── Provided data ──

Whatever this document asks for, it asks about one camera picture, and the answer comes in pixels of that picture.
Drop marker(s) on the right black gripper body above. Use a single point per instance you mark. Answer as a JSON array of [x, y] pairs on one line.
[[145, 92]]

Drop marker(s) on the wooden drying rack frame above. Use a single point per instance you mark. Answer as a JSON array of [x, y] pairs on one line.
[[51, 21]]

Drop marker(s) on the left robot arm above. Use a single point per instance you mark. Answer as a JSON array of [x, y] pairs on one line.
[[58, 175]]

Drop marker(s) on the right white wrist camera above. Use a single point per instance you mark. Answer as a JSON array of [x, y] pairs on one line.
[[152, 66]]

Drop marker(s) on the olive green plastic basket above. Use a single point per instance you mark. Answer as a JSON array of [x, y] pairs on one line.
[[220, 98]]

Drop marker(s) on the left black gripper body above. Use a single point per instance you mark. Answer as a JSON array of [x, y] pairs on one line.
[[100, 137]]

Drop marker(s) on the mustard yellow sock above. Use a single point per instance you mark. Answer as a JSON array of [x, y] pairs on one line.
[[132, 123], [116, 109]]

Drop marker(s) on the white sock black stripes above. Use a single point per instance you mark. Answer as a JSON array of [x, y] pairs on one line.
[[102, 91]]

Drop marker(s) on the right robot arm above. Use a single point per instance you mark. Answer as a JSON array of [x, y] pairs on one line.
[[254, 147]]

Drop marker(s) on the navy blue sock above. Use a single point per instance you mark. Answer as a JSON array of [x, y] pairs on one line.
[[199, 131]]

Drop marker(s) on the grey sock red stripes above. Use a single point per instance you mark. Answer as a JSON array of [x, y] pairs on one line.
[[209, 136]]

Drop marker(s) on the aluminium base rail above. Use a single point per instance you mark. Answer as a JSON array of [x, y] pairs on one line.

───

Activity:
Repeat the whole of the data above exactly as it appears.

Response:
Whatever this document asks for, it asks about one camera picture, and the answer comes in pixels of that picture.
Drop marker(s) on the right black gripper body above. Use a single point per instance you mark. Answer as a JSON array of [x, y] pairs on one line.
[[145, 92]]

Drop marker(s) on the wooden drying rack frame above. Use a single point per instance you mark. Answer as a JSON array of [x, y] pairs on one line.
[[51, 21]]

Drop marker(s) on the left robot arm above. Use a single point per instance you mark. Answer as a JSON array of [x, y] pairs on one line.
[[58, 175]]

Drop marker(s) on the right white wrist camera above. Use a single point per instance you mark. Answer as a JSON array of [x, y] pairs on one line.
[[152, 66]]

Drop marker(s) on the olive green plastic basket above. Use a single point per instance you mark. Answer as a JSON array of [x, y] pairs on one line.
[[220, 98]]

Drop marker(s) on the left black gripper body above. Use a single point per instance you mark. Answer as a JSON array of [x, y] pairs on one line.
[[100, 137]]

Drop marker(s) on the mustard yellow sock above. Use a single point per instance you mark. Answer as a JSON array of [x, y] pairs on one line.
[[132, 123], [116, 109]]

Drop marker(s) on the white sock black stripes above. Use a single point per instance you mark. Answer as a JSON array of [x, y] pairs on one line.
[[102, 91]]

Drop marker(s) on the right robot arm above. Use a single point per instance you mark. Answer as a JSON array of [x, y] pairs on one line.
[[254, 147]]

Drop marker(s) on the navy blue sock above. Use a single point per instance you mark. Answer as a JSON array of [x, y] pairs on one line.
[[199, 131]]

Drop marker(s) on the grey sock red stripes above. Use a single point per instance you mark. Answer as a JSON array of [x, y] pairs on one line.
[[209, 136]]

Drop marker(s) on the aluminium base rail above. Use a single point per instance you mark. Answer as a JSON array of [x, y] pairs on one line.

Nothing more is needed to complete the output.